To be fair, the traditional financial system gets hacked and suffers losses all the time. The key difference – the banking and brokerage system has protections for investors and depositors.
With all these problems becoming more prominent, Bitcoin advocates are now touting blockchain as the real noteworthy technology.
At its core, the distributed ledger is a complex, insanely expensive, incredibly slow accounting system that comes with a carbon footprint the size of a small African country. Despite this, The Economist pointed out that some major stock exchanges (Australia, Singapore and Switzerland) are experimenting with the blockchain idea. These are serious people not hair-on-fire crypto-crazies, so their efforts are worth a look.
Stock exchange transactions seem like a natural application, as they require the secure, accurate and efficient matching of buyer and seller. In the days when trades were done by phone and actual share certificates were moved around the streets of lower Manhattan, a mere 12 million shares a day brought the system to its knees. The NYSE restricted trading to four days a week to catch up the paperwork on the fifth day. The number of trades DK’d, rejected as “don’t know” or unmatched, was huge.
The solution in the 1970s was to computerize, digitize the ownership data and, most importantly, centralize the records so that there was one source of truth for all transactions. Sound familiar?
Centralization now allows the NYSE to trade more than 6 billion shares daily.
Blockchain technology, however, moves in the opposite direction with its expensive decentralized accounting structure. Based on the slow transaction speed and the thousands of “accountants” required, the clunky blockchain technology is more a return to the 1960s than a leap into the future.
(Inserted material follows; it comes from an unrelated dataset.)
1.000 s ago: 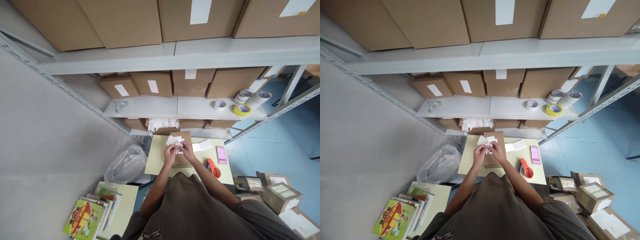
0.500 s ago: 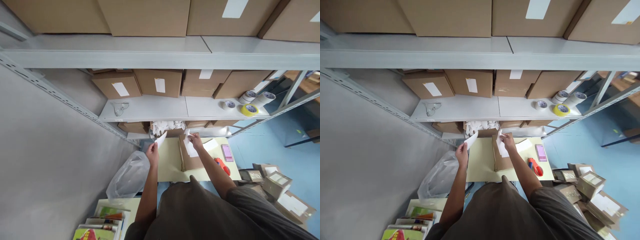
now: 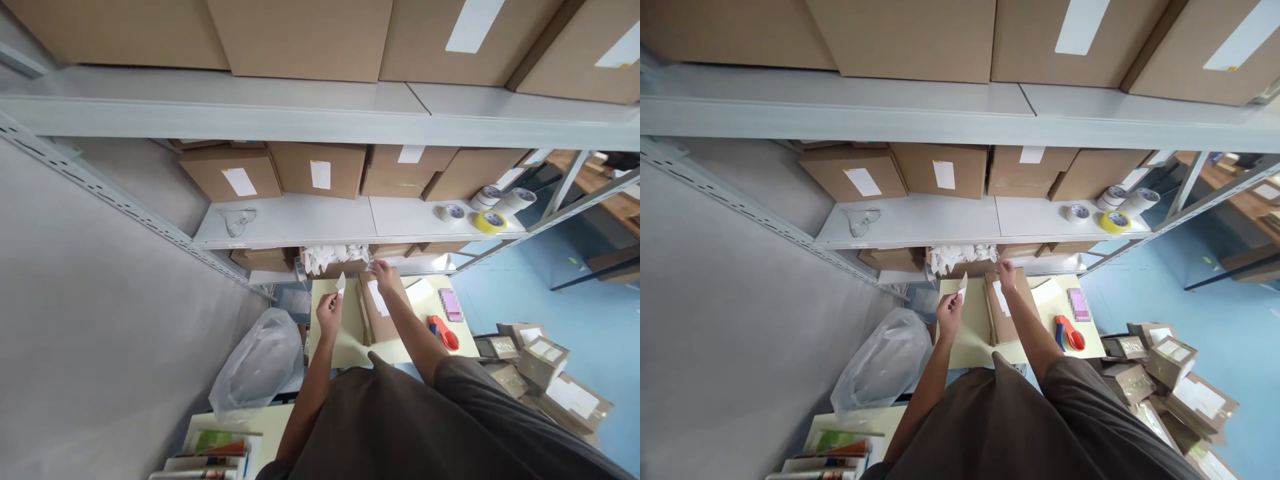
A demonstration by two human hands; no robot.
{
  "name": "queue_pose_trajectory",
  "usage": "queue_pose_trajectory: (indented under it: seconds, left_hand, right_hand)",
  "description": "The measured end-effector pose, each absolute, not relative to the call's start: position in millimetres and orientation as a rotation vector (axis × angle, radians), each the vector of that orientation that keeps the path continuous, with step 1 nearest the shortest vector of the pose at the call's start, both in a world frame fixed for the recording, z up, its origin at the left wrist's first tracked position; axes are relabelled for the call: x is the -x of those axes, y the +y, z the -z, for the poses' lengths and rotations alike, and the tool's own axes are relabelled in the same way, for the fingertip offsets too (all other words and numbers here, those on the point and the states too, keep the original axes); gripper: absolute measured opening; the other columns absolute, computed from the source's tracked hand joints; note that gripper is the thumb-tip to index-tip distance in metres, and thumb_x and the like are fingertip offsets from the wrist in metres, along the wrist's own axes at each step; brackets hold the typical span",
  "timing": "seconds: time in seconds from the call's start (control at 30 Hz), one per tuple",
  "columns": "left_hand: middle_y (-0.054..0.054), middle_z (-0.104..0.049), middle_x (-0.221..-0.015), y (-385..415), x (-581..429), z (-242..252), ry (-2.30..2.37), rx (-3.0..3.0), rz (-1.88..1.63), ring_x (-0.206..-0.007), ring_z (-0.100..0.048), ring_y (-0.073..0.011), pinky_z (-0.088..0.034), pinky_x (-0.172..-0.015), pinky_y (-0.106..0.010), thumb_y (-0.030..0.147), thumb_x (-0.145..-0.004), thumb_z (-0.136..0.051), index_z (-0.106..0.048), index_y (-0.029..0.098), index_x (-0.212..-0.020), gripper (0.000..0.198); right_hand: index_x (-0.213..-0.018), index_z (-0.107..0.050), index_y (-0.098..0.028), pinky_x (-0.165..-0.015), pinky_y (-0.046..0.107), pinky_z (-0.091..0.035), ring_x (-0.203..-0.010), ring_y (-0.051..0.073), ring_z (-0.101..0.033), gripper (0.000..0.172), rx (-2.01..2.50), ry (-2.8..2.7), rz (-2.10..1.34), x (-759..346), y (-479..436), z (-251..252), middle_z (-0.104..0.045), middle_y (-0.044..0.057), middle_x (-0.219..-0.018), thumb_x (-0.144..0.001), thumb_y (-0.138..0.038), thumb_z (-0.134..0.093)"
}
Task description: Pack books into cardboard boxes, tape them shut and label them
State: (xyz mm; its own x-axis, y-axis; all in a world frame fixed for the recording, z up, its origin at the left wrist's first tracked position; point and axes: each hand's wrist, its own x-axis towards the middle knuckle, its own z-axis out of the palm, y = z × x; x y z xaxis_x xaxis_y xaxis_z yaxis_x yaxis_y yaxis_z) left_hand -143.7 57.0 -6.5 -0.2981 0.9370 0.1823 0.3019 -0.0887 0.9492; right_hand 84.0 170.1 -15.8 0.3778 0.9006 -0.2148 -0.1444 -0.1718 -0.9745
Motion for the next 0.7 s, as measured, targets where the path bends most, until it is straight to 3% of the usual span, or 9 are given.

Even the holy grail of “one source of truth” has fallen to the periodic incidents of Bitcoin “hard forks”. This is when two ledgers arise using different software tracking the same transactions. Not surprisingly they do not agree. A hard fork is not unusual and happens with any open source software. If someone has a better idea part of the market will adopt it while others stay with the old version. The distinction here is that two versions of Linux do not have such an immediate and dramatic financial impact on the users.
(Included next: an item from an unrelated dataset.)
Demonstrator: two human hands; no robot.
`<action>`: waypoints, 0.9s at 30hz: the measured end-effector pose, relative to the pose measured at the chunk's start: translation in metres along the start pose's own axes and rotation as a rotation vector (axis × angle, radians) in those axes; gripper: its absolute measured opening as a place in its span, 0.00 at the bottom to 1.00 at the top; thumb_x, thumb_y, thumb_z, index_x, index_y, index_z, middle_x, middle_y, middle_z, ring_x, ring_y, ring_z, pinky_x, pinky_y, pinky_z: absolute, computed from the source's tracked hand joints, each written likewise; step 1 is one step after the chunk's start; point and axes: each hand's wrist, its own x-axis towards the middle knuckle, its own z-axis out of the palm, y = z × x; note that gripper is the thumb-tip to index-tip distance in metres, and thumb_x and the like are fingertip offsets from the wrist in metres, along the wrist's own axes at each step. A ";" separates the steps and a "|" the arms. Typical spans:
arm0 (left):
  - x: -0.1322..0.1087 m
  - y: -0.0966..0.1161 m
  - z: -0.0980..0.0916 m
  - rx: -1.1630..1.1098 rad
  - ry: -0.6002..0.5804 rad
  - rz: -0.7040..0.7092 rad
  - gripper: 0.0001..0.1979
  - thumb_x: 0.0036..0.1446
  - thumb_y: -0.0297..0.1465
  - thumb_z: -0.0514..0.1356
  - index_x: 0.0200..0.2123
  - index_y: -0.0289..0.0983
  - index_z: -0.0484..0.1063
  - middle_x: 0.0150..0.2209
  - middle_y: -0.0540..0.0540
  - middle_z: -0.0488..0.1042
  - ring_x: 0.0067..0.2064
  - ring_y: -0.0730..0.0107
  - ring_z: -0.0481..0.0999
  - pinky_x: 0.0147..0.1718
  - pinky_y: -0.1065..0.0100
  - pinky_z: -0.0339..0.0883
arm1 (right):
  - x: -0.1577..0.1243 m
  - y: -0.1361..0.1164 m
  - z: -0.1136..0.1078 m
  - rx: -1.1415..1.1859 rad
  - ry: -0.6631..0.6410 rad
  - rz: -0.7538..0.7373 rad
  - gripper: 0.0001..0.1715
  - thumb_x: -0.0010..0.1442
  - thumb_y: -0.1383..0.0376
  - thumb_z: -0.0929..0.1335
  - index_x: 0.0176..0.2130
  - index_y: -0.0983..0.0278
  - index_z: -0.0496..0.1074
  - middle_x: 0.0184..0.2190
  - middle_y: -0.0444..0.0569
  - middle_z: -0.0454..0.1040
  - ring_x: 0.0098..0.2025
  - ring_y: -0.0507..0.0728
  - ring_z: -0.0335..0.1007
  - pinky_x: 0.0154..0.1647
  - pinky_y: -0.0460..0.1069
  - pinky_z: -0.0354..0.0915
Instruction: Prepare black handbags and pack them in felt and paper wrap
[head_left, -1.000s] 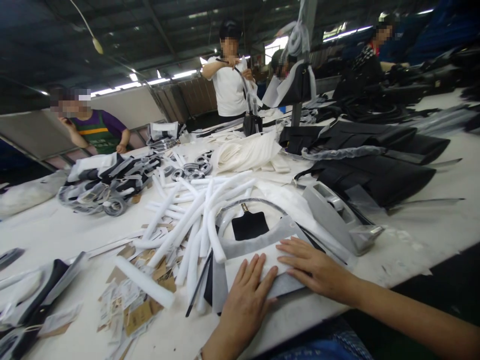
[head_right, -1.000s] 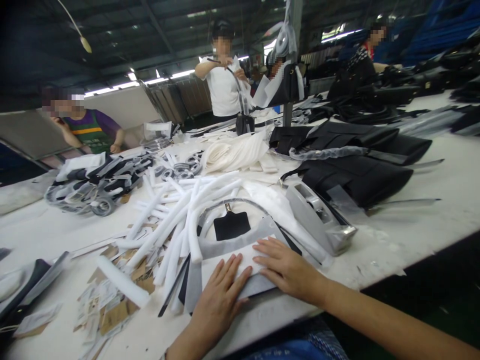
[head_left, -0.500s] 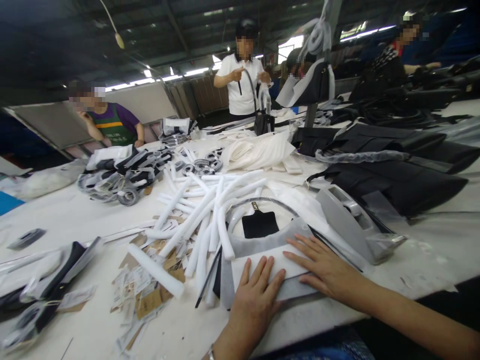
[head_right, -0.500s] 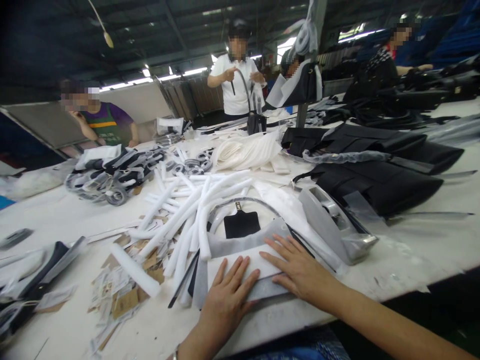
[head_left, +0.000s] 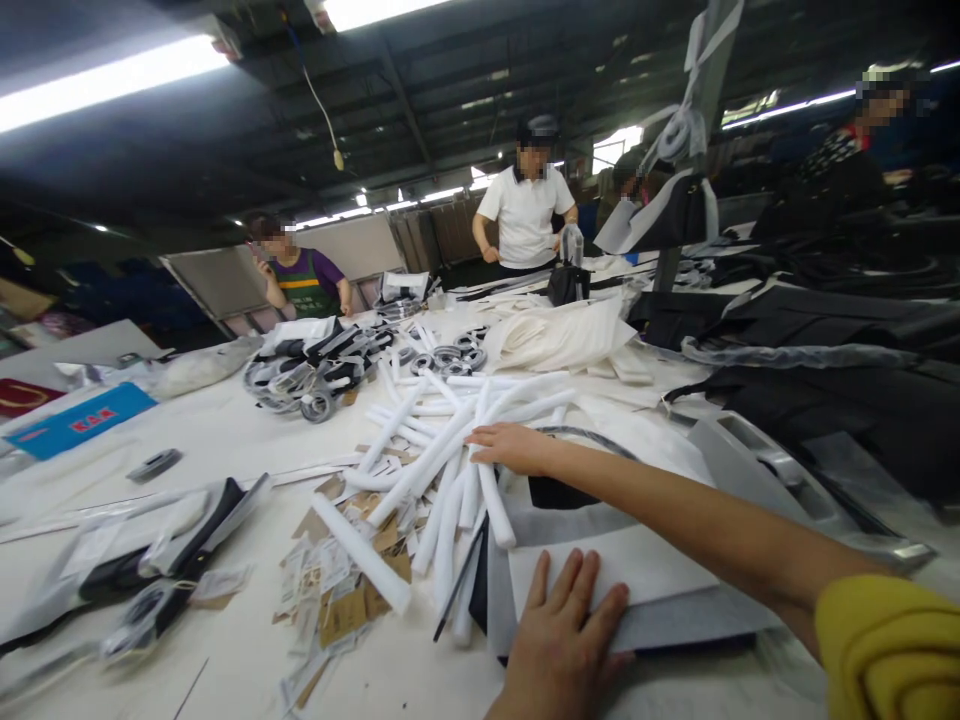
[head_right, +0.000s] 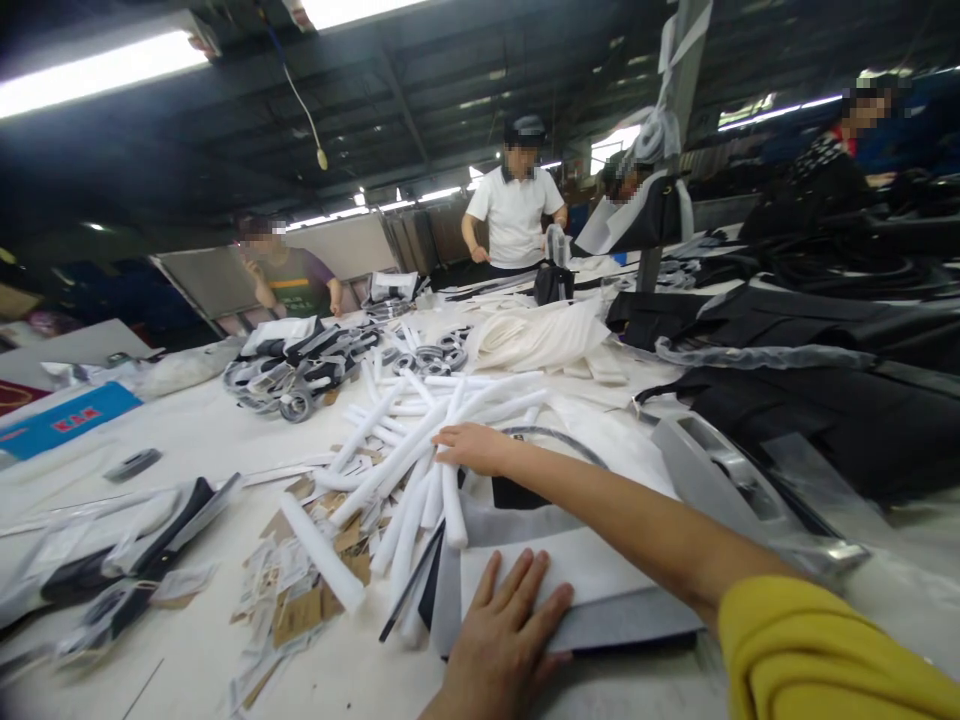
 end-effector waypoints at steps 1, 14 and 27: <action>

Bitcoin has suffered a number of these, “hard forks” with romantic names like Bitcoin XT, Bitcoin Classic, Bitcoin Unlimited, Bitcoin Cash, Bitcoin Gold and Segregated Witness. There is also the puzzling, SegWit2X, hard fork. Over the years, in each case, the system trembled but eventually recovered and investors were made whole. But the risk remains.
Last, it is easy to think of ideas where blockchain might add substantial value. When I lived in Kenya, the government was unable to maintain a secure, fraud-free and accurate record of who owned what. Consequently, property transactions were very risky. Property transactions are notoriously slow and the volume is small, so the limitations of blockchain technology would not be a hindrance in that application. The cost, however, is an issue. And who is going to pay the miners to keep the system going?
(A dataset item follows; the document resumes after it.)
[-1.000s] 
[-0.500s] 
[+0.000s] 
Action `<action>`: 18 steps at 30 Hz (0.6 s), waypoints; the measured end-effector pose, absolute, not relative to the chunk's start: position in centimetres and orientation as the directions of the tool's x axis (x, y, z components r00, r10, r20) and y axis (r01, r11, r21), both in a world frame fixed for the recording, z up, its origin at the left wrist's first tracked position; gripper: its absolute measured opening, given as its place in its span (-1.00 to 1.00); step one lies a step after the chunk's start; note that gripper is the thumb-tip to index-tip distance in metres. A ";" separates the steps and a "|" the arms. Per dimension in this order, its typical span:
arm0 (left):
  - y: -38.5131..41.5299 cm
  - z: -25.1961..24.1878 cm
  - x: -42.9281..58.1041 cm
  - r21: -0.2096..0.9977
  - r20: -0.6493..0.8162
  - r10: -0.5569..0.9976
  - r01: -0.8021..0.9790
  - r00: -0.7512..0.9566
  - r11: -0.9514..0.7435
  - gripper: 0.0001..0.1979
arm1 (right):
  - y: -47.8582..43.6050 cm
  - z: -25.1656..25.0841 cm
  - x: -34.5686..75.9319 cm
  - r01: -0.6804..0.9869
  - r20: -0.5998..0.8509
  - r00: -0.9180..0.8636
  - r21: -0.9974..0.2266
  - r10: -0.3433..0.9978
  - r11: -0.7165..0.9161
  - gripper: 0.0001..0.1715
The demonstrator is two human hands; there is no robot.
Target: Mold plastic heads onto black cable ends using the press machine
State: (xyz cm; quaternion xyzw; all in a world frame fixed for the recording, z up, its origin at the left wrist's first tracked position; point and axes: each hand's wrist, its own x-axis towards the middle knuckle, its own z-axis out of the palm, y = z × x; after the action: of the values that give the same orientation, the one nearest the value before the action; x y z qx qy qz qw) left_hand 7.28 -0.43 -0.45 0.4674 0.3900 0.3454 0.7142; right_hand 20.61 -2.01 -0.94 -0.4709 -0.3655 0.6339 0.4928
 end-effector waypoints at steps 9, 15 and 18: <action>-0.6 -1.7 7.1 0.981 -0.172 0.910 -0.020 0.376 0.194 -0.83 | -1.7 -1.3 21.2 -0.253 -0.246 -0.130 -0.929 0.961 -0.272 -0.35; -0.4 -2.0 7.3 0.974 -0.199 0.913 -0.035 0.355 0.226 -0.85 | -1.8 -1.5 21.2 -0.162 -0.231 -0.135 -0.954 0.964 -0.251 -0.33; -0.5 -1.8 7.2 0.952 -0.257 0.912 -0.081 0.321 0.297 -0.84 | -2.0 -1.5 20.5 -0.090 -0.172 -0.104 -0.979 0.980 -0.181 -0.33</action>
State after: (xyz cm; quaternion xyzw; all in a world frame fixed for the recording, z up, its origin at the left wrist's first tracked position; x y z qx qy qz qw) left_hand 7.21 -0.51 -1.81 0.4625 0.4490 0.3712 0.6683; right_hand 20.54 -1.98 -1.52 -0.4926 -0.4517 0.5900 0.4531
Now that they exist, the world will always need crypto currencies. There will always be criminals who need an anonymous and efficient payment system. There will always be Ponzi-scams to promote and ransomware payments to arrange. There will always be governments that have abused their currency driving down the road to hyperinflation. And there will always be speculators betting that there is a greater fool out there waiting to buy their position at a higher price.